I expect her to answer me, but she turns her face away.

 

“It was him, wasn’t it?”

 

She nods, her jaw clenched. “We went to pick her up, caught her on her granny’s street. She wouldn’t get in the car…”

 

I think of Nevaeh. I’d never seen her be defiant, never seen her disrespectful.

 

“Steve got out to grab her,” Lyndee says. “He was … rough. She screamed real loud and tried to run. We had to drive off real fast.”

 

I have to close my eyes, the scene playing out graphically in my mind. A little girl’s terror, her need to run to her grandmother who gave her a sense of love and permanence. Her mother’s boyfriend, always resentful, always watching, wishing she weren’t there. Nevaeh knowing and living with the fact that her mother chose someone else over her daily. Sent her away as often as possible to salvage her relationship with a man who couldn’t tolerate her child.

 

“What then?” I say, impatient for the story to be over. I want to know how she died, so I can bring Lyndee Anthony to justice.

 

“He gave her some juice, to calm her down.
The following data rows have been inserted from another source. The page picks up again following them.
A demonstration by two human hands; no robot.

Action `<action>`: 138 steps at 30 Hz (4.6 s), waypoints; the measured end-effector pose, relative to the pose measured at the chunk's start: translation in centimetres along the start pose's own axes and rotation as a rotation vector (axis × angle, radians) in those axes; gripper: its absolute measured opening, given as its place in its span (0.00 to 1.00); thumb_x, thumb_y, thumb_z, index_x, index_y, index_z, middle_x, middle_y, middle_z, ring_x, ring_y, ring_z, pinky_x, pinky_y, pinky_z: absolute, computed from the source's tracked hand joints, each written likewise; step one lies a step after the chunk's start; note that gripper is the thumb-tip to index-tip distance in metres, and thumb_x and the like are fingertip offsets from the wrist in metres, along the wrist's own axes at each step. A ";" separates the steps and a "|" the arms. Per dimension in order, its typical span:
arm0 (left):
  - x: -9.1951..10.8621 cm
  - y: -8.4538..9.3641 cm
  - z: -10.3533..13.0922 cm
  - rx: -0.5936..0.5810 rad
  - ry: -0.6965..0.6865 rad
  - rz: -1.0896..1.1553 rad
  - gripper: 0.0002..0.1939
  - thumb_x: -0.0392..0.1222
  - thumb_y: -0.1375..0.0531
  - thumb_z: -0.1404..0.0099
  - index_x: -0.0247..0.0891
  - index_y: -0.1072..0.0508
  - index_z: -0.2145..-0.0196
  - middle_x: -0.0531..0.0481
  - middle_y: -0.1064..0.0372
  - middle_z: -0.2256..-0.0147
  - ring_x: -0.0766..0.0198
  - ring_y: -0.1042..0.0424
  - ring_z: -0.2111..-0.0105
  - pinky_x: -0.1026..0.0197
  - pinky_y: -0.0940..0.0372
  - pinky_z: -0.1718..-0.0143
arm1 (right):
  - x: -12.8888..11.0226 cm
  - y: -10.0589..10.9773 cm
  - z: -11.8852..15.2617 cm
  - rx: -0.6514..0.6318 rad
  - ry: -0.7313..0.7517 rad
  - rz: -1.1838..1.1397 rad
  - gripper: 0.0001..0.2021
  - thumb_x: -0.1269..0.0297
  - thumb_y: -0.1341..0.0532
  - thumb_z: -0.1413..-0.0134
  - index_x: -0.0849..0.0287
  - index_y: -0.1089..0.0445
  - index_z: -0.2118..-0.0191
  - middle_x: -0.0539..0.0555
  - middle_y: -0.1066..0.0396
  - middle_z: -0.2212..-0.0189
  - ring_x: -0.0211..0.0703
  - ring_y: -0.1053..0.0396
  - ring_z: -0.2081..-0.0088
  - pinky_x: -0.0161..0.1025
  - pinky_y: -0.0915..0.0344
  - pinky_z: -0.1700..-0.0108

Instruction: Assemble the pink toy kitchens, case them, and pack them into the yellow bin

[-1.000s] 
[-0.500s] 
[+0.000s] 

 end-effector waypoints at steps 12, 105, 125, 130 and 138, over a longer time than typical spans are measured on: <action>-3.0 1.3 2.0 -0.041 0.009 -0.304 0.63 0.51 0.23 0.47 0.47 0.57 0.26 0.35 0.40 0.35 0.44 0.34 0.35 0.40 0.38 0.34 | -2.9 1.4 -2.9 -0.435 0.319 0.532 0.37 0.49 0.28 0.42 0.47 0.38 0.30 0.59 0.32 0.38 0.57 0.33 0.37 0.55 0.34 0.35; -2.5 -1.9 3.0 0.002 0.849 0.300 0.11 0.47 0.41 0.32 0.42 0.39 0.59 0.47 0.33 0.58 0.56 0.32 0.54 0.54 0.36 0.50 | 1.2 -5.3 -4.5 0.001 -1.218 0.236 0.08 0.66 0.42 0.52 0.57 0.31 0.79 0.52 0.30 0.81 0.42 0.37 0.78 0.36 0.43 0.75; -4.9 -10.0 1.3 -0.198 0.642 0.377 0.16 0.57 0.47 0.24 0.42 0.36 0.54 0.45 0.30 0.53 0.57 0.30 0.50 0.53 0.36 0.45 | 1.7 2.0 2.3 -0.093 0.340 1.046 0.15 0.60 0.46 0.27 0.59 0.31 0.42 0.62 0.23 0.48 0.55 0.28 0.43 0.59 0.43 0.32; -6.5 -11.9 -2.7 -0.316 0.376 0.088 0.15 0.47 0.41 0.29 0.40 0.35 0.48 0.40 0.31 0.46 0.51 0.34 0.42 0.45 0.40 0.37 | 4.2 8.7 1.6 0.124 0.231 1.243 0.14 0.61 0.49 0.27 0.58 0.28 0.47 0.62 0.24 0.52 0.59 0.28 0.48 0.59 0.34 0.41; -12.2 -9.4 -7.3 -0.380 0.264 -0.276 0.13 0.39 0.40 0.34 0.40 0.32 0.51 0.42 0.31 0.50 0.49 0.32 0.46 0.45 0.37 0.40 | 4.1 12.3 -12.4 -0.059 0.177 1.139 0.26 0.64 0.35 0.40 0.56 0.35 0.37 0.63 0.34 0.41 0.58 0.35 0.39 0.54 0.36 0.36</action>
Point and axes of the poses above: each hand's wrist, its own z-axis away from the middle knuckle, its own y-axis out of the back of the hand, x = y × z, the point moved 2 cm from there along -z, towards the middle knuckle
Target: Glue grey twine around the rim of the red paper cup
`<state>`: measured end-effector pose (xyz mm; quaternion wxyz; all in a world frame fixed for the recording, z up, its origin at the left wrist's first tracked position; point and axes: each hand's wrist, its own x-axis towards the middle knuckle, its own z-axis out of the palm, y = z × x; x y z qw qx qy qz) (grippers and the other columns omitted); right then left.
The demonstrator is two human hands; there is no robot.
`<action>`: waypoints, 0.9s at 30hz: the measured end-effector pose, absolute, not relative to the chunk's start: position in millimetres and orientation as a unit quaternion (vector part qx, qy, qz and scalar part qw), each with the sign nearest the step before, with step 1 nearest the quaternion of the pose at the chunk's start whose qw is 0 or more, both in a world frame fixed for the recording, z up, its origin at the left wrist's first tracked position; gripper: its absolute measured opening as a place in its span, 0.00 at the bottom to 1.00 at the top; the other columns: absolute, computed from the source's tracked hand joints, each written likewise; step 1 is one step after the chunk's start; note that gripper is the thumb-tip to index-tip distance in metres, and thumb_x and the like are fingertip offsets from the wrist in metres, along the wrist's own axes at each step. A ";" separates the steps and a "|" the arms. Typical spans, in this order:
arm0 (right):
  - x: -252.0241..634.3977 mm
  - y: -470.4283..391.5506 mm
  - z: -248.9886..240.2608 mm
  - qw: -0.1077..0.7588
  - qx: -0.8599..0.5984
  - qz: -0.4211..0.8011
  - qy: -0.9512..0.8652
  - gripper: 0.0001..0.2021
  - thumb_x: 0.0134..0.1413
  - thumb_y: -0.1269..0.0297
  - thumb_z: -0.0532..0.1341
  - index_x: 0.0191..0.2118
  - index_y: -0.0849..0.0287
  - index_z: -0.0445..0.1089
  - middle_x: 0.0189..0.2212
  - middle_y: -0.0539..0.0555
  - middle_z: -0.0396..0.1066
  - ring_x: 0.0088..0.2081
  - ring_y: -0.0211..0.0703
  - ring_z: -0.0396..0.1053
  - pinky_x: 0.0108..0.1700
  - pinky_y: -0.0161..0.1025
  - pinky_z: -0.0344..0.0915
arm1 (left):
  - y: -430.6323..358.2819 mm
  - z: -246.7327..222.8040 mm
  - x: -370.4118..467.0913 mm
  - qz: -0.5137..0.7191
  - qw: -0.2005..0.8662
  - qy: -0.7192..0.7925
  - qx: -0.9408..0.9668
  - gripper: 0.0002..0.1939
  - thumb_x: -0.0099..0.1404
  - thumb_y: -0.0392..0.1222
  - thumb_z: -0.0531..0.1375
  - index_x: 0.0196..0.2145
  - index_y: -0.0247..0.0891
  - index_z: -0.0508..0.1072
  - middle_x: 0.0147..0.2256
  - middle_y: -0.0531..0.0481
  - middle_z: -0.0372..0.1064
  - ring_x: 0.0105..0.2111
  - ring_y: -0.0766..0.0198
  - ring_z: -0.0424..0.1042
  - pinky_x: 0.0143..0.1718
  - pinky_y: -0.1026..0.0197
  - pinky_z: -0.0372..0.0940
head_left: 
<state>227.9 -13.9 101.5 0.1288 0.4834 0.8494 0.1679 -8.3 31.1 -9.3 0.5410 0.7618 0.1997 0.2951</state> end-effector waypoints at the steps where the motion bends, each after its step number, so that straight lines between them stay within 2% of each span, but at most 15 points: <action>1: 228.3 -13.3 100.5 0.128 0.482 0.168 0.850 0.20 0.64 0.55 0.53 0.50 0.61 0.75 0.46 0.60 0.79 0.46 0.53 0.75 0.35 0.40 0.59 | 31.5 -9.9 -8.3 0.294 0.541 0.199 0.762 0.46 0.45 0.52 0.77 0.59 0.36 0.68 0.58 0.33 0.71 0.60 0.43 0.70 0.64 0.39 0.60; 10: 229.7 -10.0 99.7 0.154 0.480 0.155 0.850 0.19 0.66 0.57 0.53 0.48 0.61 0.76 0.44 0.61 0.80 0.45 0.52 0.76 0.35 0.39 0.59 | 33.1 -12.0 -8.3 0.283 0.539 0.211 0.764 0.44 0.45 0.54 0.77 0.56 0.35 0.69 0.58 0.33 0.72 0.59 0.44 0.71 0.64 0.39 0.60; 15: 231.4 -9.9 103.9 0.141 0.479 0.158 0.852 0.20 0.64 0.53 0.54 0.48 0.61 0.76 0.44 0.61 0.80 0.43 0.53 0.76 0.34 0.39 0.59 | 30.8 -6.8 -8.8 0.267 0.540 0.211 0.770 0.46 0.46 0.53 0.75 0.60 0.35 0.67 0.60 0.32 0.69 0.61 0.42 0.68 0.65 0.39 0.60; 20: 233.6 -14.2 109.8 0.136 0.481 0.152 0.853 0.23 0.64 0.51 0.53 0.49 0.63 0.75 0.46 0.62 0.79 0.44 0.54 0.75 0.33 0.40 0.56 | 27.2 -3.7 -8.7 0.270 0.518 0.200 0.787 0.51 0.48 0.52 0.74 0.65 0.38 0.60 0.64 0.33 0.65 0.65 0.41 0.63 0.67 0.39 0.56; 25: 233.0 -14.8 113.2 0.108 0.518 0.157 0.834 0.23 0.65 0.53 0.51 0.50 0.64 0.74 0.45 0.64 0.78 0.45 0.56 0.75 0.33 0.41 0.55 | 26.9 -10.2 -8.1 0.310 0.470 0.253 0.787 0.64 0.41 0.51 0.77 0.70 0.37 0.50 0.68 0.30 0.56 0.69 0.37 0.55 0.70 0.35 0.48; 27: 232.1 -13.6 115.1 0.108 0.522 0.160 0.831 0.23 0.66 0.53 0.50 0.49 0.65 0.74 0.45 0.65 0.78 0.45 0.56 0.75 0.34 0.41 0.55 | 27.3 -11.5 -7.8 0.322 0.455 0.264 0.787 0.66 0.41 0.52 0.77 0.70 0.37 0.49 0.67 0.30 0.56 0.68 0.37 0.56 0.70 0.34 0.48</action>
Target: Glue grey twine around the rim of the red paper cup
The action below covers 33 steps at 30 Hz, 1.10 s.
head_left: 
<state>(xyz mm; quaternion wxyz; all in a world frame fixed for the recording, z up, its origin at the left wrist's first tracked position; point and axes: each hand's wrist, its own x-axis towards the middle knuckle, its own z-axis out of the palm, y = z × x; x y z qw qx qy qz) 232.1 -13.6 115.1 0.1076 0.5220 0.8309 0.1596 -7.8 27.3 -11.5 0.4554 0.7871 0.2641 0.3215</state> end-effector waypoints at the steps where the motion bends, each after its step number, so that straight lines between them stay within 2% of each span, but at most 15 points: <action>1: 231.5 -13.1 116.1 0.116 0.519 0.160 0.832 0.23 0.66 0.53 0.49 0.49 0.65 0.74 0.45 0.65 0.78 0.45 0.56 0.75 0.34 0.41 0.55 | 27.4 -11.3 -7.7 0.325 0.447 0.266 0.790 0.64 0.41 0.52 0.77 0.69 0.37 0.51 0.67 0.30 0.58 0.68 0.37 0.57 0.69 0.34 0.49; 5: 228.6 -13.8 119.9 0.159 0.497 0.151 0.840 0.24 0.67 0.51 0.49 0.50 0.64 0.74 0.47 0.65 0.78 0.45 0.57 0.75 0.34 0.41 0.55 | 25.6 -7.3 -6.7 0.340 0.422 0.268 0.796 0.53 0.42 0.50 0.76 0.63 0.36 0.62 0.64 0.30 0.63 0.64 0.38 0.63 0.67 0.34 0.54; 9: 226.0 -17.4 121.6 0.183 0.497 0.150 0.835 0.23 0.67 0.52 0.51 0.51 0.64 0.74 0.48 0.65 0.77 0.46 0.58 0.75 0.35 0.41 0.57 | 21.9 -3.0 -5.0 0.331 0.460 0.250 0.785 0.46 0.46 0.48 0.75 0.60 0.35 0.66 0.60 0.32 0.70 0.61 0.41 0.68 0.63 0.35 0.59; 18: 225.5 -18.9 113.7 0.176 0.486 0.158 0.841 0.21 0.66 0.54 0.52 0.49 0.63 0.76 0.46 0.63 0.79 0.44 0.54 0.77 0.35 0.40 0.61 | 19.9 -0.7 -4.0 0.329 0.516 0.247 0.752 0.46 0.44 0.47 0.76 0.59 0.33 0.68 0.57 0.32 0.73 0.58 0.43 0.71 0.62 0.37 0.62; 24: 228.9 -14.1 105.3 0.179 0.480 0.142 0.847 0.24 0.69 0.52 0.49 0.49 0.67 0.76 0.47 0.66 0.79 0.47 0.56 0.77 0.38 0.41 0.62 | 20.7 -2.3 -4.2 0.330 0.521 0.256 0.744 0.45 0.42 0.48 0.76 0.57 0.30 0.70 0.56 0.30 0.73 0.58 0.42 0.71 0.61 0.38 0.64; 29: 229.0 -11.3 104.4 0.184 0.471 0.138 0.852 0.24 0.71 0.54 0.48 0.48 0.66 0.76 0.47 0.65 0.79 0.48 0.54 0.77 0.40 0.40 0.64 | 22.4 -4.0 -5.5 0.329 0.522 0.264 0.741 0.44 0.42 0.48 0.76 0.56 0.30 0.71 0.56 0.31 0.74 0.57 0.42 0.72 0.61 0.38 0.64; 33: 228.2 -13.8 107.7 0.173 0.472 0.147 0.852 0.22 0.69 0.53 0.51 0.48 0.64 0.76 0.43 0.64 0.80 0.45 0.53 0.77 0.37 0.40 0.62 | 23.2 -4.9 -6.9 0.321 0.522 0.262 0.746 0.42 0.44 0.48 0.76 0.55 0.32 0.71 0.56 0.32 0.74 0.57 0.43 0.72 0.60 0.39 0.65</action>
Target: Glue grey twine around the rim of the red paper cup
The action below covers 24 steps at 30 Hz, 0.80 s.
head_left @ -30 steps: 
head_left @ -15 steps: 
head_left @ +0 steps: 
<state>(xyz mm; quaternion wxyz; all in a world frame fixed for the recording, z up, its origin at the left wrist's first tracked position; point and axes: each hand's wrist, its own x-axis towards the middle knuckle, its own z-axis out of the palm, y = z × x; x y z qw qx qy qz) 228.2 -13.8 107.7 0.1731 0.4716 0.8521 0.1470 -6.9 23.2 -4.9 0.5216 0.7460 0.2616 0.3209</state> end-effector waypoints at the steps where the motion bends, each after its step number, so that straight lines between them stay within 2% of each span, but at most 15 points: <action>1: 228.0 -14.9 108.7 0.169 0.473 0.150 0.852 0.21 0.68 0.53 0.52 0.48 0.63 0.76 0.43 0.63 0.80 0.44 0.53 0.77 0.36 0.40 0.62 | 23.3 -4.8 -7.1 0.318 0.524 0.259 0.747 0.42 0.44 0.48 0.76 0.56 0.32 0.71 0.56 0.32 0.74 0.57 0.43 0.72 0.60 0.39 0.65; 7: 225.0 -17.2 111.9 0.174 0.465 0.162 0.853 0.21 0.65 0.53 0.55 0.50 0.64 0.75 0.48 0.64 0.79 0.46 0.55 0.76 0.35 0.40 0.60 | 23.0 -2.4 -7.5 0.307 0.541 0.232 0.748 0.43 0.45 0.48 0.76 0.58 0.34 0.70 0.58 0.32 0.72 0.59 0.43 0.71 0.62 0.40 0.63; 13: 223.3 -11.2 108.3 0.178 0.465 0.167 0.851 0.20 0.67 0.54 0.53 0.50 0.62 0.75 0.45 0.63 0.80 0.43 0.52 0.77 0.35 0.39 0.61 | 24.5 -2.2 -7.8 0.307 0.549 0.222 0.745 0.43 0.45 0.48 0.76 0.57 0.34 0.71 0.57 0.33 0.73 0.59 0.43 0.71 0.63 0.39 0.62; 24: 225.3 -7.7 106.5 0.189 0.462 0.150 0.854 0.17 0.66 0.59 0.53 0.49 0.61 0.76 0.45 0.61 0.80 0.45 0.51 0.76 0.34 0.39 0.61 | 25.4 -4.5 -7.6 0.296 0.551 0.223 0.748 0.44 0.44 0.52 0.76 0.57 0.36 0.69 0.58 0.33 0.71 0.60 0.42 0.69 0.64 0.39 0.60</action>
Didn’t tell me there was sleeping pills in there until after. He was just gonna make her sleep ‘til we got to Portland. We went back to the house to get some things before Tom got home from work. Tom owns the house, he’s Steve’s friend. We wanted to be out before the morning so we didn’t have to pay rent. We owed a couple months, you know. We packed up the car with our shit. Before we left I looked back at her. She looked funny. When I reached back and felt her neck, she was cold. And she wasn’t breathing.” She lets out a pitiful sob. “I ain’t meant for her to die!” Her story is wobbling from “he” to “I,” and I wonder how much of her account is truth. How much of it was her plan, and how much of it was Steve’s?

 

“Why didn’t you take her to the hospital? There could have been time to save her. She could have been in a coma!”

 

Lyndee’s eyes shift from side to side, trying to find an adequate excuse, or perhaps a way out of the shed. She is trying, I realize, to answer me in the way she thinks I want.

 

“It was too late,” she says. “There was no heartbeat.” I know that’s not true by the look on her face. Nevaeh’s heartbeat may have been barely discernible, but there was still time to get her to a hospital.